Feature: Use muan/emojilib dataset #286

FredHappyface · 2024-03-31T18:15:24Z

Background

I've fallen down a bit of a rabbit hole as I've been looking for ways to search emoji by plaintext which often calls for the use of aliasses to do so. For example: '🤗' isn't called 'hug' however, this is a useful alias (which this lib supports)

I innstalled element on my phone a few months ago for discussion on another project and saw that is has a really great search functionality for a ton of aliases that are not present in this lib For example, ':)' for '😊'. And started digging

Basically, they use the following python script during build to fetch the latest emoji and aliasses from a few other sources https://github.com/element-hq/element-android/blob/def2a8a83351c06cb65fdbd4d483ac811329b023/tools/import_emojis.py#L20

One of these is the dataset available from https://github.com/muan/emojilib which seems really good for this

The questions/ feature request

Would you accept a pr to add the aliasses from muan/emojilib to this project?

Also, I noticed that the demojise function only exposes the first alias if available so I've written my own implementation for a lib that returns a underscore seperated string of keywords. Is such a function (maybe called get_aliases) something you'd accept a pr for?

Thanks for your time and for the awesome project

cvzi · 2024-04-01T12:41:21Z

I think the aliases that are listed in muan/emojilib are too broad for this project.
For example search for ":D" in muan/emojilib and it actually refers to three different emoji, but this library requires unique aliases.
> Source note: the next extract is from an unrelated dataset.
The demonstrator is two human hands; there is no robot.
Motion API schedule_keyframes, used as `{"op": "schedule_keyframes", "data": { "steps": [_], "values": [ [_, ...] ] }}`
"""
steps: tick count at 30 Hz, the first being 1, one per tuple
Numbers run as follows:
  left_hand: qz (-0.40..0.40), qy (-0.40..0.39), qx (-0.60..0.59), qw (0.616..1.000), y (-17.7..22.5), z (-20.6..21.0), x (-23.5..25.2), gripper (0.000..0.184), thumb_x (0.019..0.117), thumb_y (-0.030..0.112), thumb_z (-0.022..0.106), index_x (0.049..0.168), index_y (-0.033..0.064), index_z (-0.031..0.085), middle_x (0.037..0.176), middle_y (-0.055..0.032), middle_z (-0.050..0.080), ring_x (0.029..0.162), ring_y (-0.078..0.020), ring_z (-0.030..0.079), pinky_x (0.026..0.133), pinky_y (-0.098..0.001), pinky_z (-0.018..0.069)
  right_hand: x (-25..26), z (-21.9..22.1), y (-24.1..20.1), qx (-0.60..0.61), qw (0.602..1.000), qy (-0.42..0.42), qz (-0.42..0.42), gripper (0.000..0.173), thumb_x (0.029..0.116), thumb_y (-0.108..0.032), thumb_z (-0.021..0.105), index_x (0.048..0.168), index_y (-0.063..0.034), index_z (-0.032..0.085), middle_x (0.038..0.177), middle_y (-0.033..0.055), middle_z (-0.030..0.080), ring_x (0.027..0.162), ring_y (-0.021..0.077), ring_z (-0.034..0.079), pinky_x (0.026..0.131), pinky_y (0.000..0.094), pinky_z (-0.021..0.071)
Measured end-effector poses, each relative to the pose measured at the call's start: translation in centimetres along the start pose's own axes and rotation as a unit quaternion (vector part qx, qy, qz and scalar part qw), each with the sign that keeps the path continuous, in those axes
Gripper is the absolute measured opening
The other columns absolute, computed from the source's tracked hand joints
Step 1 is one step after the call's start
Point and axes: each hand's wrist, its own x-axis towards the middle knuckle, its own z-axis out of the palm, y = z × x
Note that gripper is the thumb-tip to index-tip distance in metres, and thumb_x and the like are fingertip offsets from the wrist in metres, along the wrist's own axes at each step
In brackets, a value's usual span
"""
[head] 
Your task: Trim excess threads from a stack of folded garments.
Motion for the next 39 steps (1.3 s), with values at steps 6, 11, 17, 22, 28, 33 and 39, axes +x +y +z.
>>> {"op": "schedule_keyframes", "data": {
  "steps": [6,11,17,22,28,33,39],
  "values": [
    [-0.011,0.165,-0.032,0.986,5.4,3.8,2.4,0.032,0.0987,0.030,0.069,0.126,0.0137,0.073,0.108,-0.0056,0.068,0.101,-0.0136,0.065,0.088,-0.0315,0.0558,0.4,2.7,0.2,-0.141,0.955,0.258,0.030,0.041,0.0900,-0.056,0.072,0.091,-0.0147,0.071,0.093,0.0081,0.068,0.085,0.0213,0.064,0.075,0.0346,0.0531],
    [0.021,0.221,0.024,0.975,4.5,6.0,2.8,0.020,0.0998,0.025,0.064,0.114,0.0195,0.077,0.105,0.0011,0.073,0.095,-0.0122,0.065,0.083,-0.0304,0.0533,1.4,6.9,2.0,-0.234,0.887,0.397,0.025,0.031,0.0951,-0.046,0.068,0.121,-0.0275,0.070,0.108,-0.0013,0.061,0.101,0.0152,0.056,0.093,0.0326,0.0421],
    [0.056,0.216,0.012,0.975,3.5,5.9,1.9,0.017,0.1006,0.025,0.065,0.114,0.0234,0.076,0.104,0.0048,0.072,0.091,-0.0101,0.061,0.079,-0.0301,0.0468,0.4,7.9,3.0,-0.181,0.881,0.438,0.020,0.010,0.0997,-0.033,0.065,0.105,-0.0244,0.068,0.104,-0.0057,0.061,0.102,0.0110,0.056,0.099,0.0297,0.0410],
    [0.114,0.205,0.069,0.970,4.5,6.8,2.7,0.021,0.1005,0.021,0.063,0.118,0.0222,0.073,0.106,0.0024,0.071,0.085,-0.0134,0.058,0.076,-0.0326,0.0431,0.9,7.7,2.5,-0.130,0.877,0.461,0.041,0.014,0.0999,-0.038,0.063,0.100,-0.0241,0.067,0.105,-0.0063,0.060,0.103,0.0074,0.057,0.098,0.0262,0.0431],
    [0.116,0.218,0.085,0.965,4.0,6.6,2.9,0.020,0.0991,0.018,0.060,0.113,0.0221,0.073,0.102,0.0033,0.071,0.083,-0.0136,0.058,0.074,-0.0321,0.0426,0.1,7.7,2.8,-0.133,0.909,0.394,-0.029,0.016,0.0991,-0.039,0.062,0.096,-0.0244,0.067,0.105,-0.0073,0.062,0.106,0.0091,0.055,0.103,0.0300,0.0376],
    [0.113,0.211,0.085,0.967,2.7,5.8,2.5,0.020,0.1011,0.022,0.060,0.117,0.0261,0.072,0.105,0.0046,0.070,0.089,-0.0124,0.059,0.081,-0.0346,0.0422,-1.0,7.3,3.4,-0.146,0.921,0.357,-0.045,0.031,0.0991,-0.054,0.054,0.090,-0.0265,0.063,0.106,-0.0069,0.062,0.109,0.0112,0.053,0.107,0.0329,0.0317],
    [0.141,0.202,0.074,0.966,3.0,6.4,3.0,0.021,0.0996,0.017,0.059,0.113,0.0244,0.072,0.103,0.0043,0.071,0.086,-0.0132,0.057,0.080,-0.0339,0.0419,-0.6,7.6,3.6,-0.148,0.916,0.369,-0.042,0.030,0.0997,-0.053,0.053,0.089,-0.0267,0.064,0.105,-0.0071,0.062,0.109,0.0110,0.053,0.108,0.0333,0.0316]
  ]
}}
cvzi · 2024-04-01T12:45:47Z

I don't know if you saw this, but our database is actually just a python-dict. We recently needed to compress the dict into a single line, which makes it unreadable, but you can look at an older version to see how everything is stored:
https://raw.githubusercontent.com/carpedm20/emoji/f14ece8475a1f2323326a4b850a209509310e470/emoji/unicode_codes/data_dict.py (Look for the key 'alias')

Extending the dict with custom aliases is possible during runtime. See #268 (comment) on how to add a single alias. So it would be easy to just load the JSON file from muan/emojilib and add aliases.
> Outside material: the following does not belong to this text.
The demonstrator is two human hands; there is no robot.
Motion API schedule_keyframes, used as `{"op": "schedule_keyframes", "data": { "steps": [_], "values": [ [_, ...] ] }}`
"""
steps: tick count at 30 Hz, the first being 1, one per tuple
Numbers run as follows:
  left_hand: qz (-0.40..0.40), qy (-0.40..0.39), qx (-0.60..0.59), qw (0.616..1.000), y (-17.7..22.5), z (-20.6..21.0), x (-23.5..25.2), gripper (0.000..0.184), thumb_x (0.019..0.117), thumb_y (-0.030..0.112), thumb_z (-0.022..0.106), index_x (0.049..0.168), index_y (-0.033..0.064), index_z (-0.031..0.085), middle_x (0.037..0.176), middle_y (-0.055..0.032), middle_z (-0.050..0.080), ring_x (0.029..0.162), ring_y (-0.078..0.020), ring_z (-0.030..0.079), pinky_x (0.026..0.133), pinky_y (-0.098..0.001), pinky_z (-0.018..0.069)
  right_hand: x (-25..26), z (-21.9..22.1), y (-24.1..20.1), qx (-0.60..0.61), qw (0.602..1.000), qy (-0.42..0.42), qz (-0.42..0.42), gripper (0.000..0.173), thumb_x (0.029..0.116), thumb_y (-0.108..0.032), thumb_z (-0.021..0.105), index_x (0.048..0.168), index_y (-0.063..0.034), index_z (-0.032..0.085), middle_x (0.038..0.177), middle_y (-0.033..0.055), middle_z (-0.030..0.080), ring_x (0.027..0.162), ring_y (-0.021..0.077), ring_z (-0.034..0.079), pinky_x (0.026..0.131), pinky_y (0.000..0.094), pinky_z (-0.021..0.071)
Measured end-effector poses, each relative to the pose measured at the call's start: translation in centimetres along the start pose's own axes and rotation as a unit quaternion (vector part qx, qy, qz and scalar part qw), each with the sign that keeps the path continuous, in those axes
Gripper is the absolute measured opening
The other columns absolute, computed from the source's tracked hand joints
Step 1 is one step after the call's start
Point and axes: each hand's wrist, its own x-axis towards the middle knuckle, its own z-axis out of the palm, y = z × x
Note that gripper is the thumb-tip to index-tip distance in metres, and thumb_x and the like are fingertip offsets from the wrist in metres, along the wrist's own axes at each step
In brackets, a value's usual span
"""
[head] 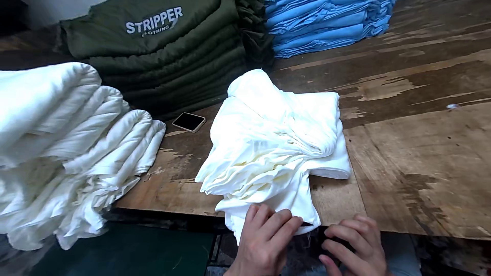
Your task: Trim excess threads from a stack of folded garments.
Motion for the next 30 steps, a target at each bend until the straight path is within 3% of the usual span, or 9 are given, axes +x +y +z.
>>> {"op": "schedule_keyframes", "data": {
  "steps": [8,11,14,16,18,20,23,27,30],
  "values": [
    [0.015,-0.082,-0.040,0.996,-1.0,-1.3,-1.1,0.030,0.0983,0.039,0.066,0.124,0.0245,0.068,0.101,0.0012,0.065,0.091,-0.0150,0.059,0.085,-0.0354,0.0450,0.5,0.7,-0.4,-0.021,0.998,0.027,0.045,0.023,0.0930,-0.045,0.063,0.102,-0.0239,0.061,0.107,-0.0051,0.065,0.107,0.0123,0.058,0.105,0.0351,0.0378],
    [-0.003,-0.041,-0.046,0.998,-1.3,-0.8,-1.3,0.017,0.0933,0.022,0.061,0.107,0.0227,0.071,0.088,0.0008,0.062,0.084,-0.0146,0.058,0.079,-0.0326,0.0460,1.7,2.1,-1.4,-0.004,0.996,0.046,0.081,0.045,0.0867,-0.056,0.073,0.113,-0.0221,0.059,0.109,0.0002,0.064,0.107,0.0161,0.062,0.098,0.0379,0.0471],
    [-0.073,-0.009,-0.138,0.988,-0.8,-1.2,0.3,0.012,0.0989,0.021,0.061,0.102,0.0201,0.073,0.099,0.0036,0.069,0.093,-0.0091,0.063,0.084,-0.0275,0.0520,3.1,3.5,-1.9,0.108,0.982,0.119,0.100,0.017,0.0928,-0.022,0.070,0.110,-0.0204,0.069,0.108,0.0003,0.066,0.106,0.0130,0.065,0.094,0.0311,0.0549],
    [-0.156,0.012,-0.193,0.969,-0.5,-1.2,1.5,0.011,0.0986,0.016,0.060,0.101,0.0144,0.071,0.096,0.0050,0.072,0.086,-0.0039,0.066,0.077,-0.0230,0.0565,4.7,3.8,-2.6,0.235,0.944,0.165,0.161,0.014,0.0952,-0.007,0.070,0.106,-0.0129,0.076,0.105,0.0025,0.074,0.099,0.0115,0.071,0.086,0.0270,0.0626],
    [-0.244,0.028,-0.243,0.939,-0.5,-0.8,2.6,0.012,0.0969,0.007,0.060,0.104,0.0072,0.071,0.091,0.0029,0.072,0.076,-0.0029,0.066,0.065,-0.0195,0.0569,6.4,3.6,-2.9,0.339,0.889,0.185,0.247,0.014,0.0963,0.000,0.066,0.108,-0.0032,0.074,0.099,0.0040,0.077,0.091,0.0117,0.075,0.081,0.0263,0.0646],
    [-0.308,0.028,-0.274,0.911,-0.6,-0.5,3.5,0.015,0.0968,0.007,0.060,0.107,0.0069,0.070,0.091,0.0012,0.073,0.077,-0.0066,0.068,0.067,-0.0221,0.0577,7.3,3.3,-2.5,0.387,0.867,0.144,0.279,0.020,0.0997,-0.009,0.064,0.118,-0.0014,0.062,0.100,0.0038,0.073,0.091,0.0109,0.071,0.081,0.0257,0.0615],
    [-0.348,0.018,-0.282,0.894,-0.5,-0.6,4.1,0.015,0.0976,0.009,0.060,0.107,0.0090,0.071,0.091,0.0004,0.074,0.078,-0.0095,0.069,0.068,-0.0237,0.0581,6.6,3.0,-2.1,0.305,0.925,0.065,0.218,0.045,0.0892,-0.039,0.080,0.122,-0.0109,0.069,0.115,0.0054,0.064,0.104,0.0109,0.065,0.087,0.0265,0.0600],
    [-0.339,0.002,-0.287,0.896,0.0,-1.0,3.5,0.023,0.0912,0.005,0.065,0.113,0.0073,0.072,0.100,-0.0011,0.075,0.084,-0.0108,0.072,0.072,-0.0266,0.0620,3.9,1.2,-1.5,0.085,0.991,0.080,0.072,0.018,0.0979,-0.015,0.065,0.112,-0.0175,0.076,0.104,0.0006,0.072,0.091,0.0112,0.065,0.086,0.0284,0.0528],
    [-0.211,0.008,-0.181,0.961,0.3,-1.1,2.1,0.040,0.0903,0.038,0.078,0.121,0.0128,0.074,0.109,-0.0013,0.071,0.099,-0.0113,0.069,0.083,-0.0295,0.0612,2.1,-1.0,-1.3,0.043,0.996,0.046,0.058,0.021,0.0992,-0.011,0.058,0.113,-0.0164,0.073,0.102,-0.0012,0.070,0.090,0.0117,0.062,0.089,0.0278,0.0485]
  ]
}}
Regarding demojize, there is also the function replace_emoji which can be used to do what you want:

def repl(emj, emj_data):
    name_list = [emj_data['en']]
    if 'alias' in emj_data:
      name_list += emj_data['alias']
    # Here you could also add aliases from muan/emojilib
    # just look up `emj` in their json data
    return "_".join(name_list)


print(emoji.replace_emoji('Test 🤗', replace=repl))
# Outputs: Test :smiling_face_with_open_hands:_:hugging_face:_:hugs:


# In the repl function:
# emj = "🤗"
# emj_data = {
#   'match_start': 5,
#   'match_end': 6
#   'en': ':smiling_face_with_open_hands:', 
#   'status': 2, 
#   'E': 1, 
#   'alias': [':hugging_face:', ':hugs:'], 
#   'de': ':gesicht_mit_umarmenden_händen:',
#   'es': ':cara_con_manos_abrazando:',
#   ...}

FredHappyface · 2024-04-01T15:10:41Z

Oh awesome stuff! Thank you so much for that! I guess the remaining question is would you like me to open a pr to merge any of the other aliases? I see myself using this functionality in a couple of downstream repos and it seems a bit silly to write a wrapper library to include this if it would be useful here too?

Also as a general question, how come the data is directly in python? I'm assuming this has a performance benefit?

Thanks again for your help :)

cvzi · 2024-04-01T18:32:20Z

I guess the remaining question is would you like me to open a pr to merge any of the other aliases? I see myself using this functionality in a couple of downstream repos and it seems a bit silly to write a wrapper library to include this if it would be useful here too?

Did you already do anything or is it just a plan at this point?

I am not so sure it is feasible. As I said, the aliases need to be unique, one alias can only belong to one emoji. For each alias that has multiple meanings in muan/emojilib you would have to decide to which emoji it should belong. Presumably you would have to do this manually for each emoji.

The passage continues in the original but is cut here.